Plusieurs États ont aussi recommandé à la Tunisie d'accélérer l'adoption d'une législation exhaustive sur la violence contre les femmes et les filles, notamment en érigeant le viol marital en infraction et en abrogeant la loi qui permet au violeur d'échapper aux poursuites s'il épouse sa victime. Il lui a également été recommandé de prendre des mesures concrètes pour modifier toutes les dispositions discriminatoires à l'égard des femmes.

« La Tunisie a aujourd'hui l'occasion de montrer au monde qu'elle est réellement engagée dans la mise en œuvre de réformes relatives aux droits humains.

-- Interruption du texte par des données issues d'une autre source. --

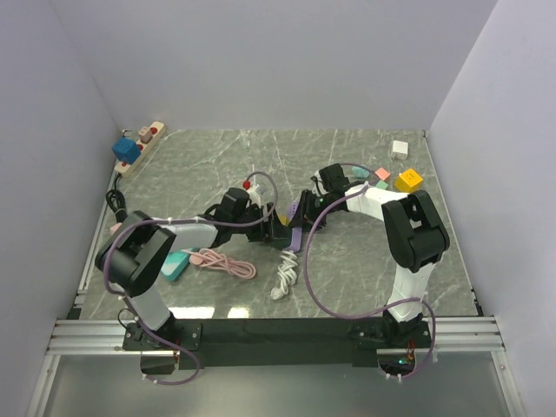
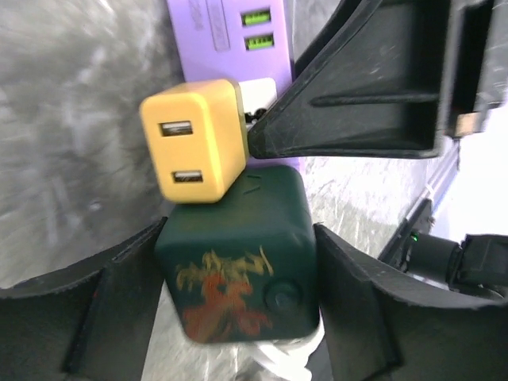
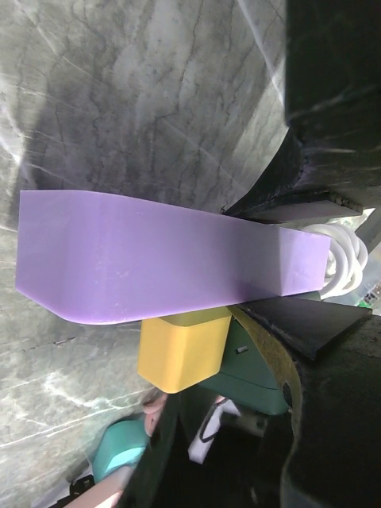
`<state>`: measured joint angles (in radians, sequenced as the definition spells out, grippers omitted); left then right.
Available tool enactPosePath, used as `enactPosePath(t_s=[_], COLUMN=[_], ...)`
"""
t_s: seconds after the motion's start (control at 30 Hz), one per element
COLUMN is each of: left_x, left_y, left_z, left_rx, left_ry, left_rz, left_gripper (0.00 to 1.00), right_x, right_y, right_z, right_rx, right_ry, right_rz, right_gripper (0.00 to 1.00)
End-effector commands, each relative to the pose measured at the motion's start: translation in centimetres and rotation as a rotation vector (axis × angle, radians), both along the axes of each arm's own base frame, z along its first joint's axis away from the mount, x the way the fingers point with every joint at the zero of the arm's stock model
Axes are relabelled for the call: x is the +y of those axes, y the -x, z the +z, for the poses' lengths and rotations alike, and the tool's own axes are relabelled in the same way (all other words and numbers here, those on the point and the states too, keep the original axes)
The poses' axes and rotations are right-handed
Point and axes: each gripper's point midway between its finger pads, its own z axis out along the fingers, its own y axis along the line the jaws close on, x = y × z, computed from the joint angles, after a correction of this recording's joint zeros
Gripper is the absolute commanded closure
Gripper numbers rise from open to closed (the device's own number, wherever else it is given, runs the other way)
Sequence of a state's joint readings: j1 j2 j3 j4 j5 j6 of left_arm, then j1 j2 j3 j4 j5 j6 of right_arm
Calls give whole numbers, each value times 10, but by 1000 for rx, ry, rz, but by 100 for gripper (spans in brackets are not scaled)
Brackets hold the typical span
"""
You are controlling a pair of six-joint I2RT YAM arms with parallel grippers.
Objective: Pull the plug off the socket
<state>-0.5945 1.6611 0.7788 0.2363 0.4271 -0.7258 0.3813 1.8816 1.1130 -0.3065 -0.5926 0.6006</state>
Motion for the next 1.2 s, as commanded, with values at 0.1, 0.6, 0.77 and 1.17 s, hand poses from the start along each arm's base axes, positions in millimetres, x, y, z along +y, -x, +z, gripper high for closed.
enactPosePath(t_s=[0.1, 0.6, 0.77, 1.17], left_x=[-22, 11, 24, 24], left_y=[21, 34, 42, -4], left_z=[-31, 11, 8, 28], left_rx=[93, 23, 81, -17], left_ry=[8, 232, 289, -181], left_rz=[-79, -78, -71, -22], left_gripper=[21, 99, 99, 100], right_x=[-35, -48, -57, -66], right_y=[-9, -5, -6, -6], right_z=[-36, -46, -54, -51], right_rx=[-32, -14, -2, -26], right_ry=[188, 168, 184, 247], right_rz=[-43, -36, -40, -35], right_gripper=[100, 100, 100, 100])
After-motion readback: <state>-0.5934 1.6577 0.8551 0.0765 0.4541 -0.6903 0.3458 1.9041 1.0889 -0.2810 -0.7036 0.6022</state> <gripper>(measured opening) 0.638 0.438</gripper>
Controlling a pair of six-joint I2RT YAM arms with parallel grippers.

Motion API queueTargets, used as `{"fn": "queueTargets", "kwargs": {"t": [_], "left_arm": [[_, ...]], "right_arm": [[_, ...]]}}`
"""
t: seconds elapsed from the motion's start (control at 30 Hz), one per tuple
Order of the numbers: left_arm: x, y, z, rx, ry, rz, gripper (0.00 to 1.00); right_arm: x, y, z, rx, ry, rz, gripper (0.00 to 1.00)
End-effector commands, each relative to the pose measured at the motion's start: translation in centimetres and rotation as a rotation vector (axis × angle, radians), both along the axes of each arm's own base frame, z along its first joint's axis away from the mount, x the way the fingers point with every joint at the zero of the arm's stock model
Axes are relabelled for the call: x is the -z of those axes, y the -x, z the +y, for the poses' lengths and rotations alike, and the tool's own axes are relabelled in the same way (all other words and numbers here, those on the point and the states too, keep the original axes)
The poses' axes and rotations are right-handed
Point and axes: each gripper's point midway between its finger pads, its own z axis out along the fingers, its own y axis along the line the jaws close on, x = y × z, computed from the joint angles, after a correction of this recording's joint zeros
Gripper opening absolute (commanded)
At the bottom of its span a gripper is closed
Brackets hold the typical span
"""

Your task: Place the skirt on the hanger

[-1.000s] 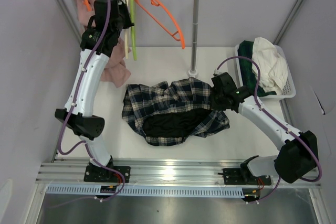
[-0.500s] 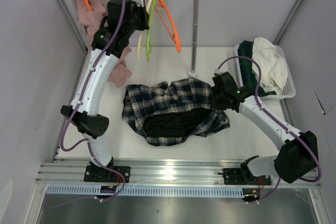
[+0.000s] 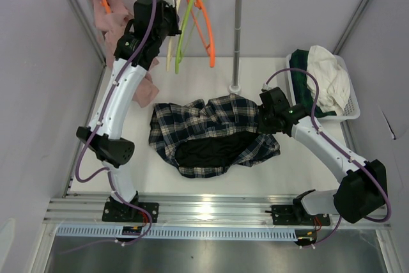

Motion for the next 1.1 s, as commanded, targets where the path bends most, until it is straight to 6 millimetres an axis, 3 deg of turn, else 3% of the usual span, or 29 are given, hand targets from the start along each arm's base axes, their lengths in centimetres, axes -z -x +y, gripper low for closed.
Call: {"fn": "queueTargets", "kwargs": {"t": [0.0, 0.53, 0.77, 1.07], "left_arm": [[-2.2, 0.2, 3.0, -0.106, 0.019, -0.044, 0.0], [-0.6, -1.0, 6.9, -0.242, 0.028, -0.007, 0.0], [-2.2, -0.3, 9.3, -0.304, 0.048, -0.051, 0.0], [-5.4, 2.3, 9.2, -0.233, 0.055, -0.152, 0.0]], "right_arm": [[-1.2, -0.5, -0.1, -0.009, -0.01, -0.042, 0.0], [-0.6, -0.3, -0.2, -0.009, -0.001, -0.027, 0.0], [-0.5, -0.2, -0.3, -0.009, 0.001, -0.026, 0.0], [-0.5, -0.3, -0.1, -0.013, -0.006, -0.031, 0.0]]}}
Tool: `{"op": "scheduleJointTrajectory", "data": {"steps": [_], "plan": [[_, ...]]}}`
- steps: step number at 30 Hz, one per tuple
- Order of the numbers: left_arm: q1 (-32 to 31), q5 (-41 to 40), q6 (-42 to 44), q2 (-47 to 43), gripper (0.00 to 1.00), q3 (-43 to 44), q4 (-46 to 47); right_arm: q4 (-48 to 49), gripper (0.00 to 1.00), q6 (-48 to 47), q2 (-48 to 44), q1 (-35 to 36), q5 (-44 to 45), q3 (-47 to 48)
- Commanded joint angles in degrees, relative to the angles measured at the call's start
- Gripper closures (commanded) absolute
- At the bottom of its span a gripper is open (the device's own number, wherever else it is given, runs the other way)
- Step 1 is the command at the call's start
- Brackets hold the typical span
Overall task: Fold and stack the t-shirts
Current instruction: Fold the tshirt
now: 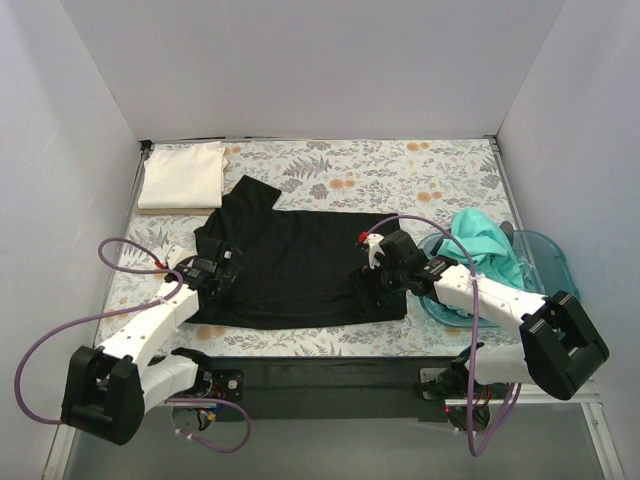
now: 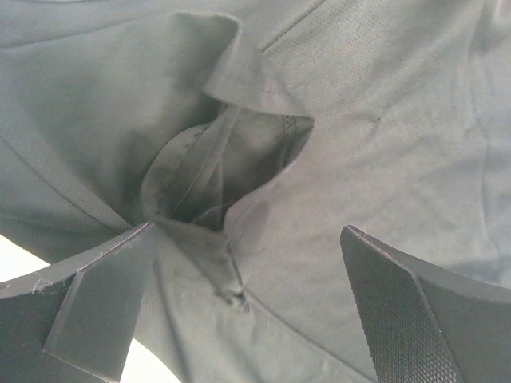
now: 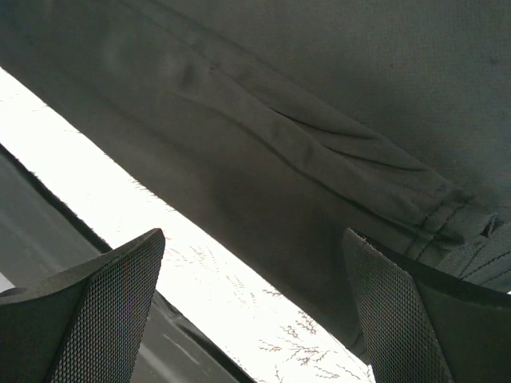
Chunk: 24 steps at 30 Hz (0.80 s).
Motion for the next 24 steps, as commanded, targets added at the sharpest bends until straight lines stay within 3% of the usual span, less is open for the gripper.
{"op": "scheduleJointTrajectory", "data": {"steps": [1,11,17,24], "plan": [[-0.24,-1.35,1.22,3.57,0.02,2.49,3.85,1.85,0.02,0.71,1.30,0.18,1.82,2.37],[-0.24,-3.19,1.40,10.17,0.02,7.32,7.91,4.23,0.02,-0.69,10.69,0.00,10.35,8.60],[-0.24,-4.68,1.40,7.01,0.02,6.80,7.90,4.32,0.02,1.15,14.48,-0.70,15.27,12.74],[-0.24,-3.81,4.91,7.79,0.02,5.65,12.65,4.41,0.02,2.29,7.83,-0.61,16.50,10.64]]}}
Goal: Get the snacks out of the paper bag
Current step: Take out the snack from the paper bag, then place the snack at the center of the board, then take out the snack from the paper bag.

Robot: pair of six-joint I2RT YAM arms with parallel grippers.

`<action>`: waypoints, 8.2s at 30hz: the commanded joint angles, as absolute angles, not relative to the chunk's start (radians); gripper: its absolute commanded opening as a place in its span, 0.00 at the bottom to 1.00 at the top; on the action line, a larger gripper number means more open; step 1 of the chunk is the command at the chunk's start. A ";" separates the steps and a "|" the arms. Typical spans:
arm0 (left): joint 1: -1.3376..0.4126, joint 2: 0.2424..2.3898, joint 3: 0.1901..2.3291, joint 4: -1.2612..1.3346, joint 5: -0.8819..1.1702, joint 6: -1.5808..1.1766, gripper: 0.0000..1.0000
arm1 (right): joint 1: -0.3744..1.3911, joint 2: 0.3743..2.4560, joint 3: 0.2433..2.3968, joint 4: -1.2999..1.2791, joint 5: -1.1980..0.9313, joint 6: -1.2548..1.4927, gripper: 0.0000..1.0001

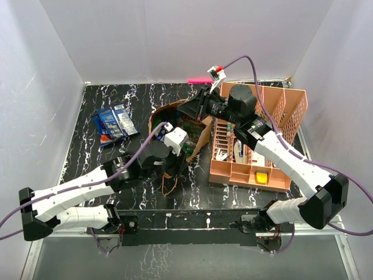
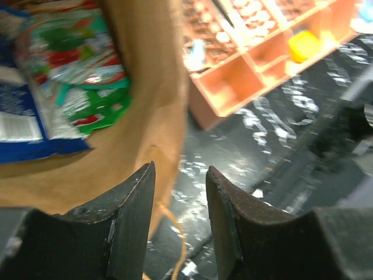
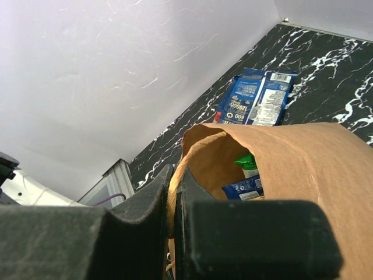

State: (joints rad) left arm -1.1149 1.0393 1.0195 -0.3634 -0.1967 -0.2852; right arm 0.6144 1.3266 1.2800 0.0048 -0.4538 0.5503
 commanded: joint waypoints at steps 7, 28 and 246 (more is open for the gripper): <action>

Pour cela, elle doit accepter les recommandations lui demandant de mettre sa législation nationale en conformité avec le droit international relatif aux droits humains et les normes en la matière, en particulier en ce qui concerne la discrimination », a déclaré Heba Morayef.

Bien qu’elle maintienne un moratoire sur les exécutions, la Tunisie a adopté en 2015 une nouvelle loi antiterroriste qui prévoit la peine capitale pour diverses infractions. Le pays a jusqu'ici toujours rejeté les recommandations en faveur de l'abolition de la peine de mort. Ce troisième examen lui offre une nouvelle occasion de revoir sa position sur ce châtiment.